The data is to be set down once more, exactly as it reads.
====== PROVIDED DATA
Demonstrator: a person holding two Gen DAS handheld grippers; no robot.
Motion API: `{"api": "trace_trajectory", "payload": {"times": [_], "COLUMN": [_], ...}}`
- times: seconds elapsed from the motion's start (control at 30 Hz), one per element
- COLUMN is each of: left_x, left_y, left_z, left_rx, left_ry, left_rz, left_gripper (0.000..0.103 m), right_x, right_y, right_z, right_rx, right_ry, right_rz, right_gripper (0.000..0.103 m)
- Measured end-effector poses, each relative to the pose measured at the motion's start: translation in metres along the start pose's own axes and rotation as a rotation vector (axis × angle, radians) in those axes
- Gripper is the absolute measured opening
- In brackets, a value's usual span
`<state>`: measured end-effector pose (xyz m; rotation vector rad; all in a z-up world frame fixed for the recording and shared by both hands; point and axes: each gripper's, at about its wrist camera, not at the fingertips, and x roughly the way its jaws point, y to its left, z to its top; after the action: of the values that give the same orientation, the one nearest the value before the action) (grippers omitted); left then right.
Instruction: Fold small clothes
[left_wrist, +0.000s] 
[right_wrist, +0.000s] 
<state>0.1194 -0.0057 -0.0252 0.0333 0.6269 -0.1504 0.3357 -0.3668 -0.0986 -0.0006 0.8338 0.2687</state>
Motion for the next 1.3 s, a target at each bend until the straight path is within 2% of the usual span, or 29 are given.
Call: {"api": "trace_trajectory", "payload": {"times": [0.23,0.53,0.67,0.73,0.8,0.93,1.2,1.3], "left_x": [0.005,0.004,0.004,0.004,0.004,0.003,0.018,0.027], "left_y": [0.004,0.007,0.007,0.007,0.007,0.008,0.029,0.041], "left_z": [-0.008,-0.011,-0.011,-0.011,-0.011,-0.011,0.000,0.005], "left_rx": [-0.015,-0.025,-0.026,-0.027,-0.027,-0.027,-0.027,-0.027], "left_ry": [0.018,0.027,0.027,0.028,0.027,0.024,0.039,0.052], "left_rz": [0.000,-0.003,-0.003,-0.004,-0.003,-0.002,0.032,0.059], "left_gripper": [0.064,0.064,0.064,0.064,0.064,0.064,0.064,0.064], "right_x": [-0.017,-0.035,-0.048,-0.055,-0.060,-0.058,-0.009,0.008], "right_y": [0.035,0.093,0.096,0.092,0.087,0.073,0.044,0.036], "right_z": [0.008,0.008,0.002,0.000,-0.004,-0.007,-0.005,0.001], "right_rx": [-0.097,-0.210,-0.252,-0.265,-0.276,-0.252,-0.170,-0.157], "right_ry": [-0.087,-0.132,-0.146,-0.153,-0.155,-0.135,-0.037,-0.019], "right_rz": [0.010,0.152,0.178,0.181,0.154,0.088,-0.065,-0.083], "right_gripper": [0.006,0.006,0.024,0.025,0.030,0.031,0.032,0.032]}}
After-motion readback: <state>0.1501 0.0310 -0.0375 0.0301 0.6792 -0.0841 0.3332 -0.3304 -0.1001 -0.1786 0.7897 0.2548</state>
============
• **RESPONSE FOR THIS EXERCISE**:
Demonstrator: a person holding two Gen DAS handheld grippers; no robot.
Motion API: `{"api": "trace_trajectory", "payload": {"times": [_], "COLUMN": [_], ...}}`
- times: seconds elapsed from the motion's start (control at 30 Hz), one per element
- COLUMN is each of: left_x, left_y, left_z, left_rx, left_ry, left_rz, left_gripper (0.000..0.103 m), right_x, right_y, right_z, right_rx, right_ry, right_rz, right_gripper (0.000..0.103 m)
- Measured end-effector poses, each relative to the pose measured at the motion's start: translation in metres along the start pose's own axes and rotation as a rotation vector (axis × angle, radians) in those axes
- Gripper is the absolute measured opening
- In brackets, a value's usual span
`<state>`: measured end-effector pose (xyz m; rotation vector rad; all in a z-up world frame fixed for the recording and shared by both hands; point and axes: each gripper's, at about its wrist camera, not at the fingertips, and x roughly the way its jaws point, y to its left, z to its top; after the action: of the values that give the same orientation, the one nearest the value before the action) (grippers omitted); left then right.
Instruction: Fold small clothes
[left_wrist, +0.000s] 
[right_wrist, +0.000s] 
<state>0.1194 -0.0057 -0.0252 0.0333 0.6269 -0.1504 0.3357 -0.3668 -0.0986 -0.0006 0.8338 0.2687</state>
Motion for the next 1.3 s, a target at each bend until the straight path is within 2% of the usual span, or 29 are given.
Call: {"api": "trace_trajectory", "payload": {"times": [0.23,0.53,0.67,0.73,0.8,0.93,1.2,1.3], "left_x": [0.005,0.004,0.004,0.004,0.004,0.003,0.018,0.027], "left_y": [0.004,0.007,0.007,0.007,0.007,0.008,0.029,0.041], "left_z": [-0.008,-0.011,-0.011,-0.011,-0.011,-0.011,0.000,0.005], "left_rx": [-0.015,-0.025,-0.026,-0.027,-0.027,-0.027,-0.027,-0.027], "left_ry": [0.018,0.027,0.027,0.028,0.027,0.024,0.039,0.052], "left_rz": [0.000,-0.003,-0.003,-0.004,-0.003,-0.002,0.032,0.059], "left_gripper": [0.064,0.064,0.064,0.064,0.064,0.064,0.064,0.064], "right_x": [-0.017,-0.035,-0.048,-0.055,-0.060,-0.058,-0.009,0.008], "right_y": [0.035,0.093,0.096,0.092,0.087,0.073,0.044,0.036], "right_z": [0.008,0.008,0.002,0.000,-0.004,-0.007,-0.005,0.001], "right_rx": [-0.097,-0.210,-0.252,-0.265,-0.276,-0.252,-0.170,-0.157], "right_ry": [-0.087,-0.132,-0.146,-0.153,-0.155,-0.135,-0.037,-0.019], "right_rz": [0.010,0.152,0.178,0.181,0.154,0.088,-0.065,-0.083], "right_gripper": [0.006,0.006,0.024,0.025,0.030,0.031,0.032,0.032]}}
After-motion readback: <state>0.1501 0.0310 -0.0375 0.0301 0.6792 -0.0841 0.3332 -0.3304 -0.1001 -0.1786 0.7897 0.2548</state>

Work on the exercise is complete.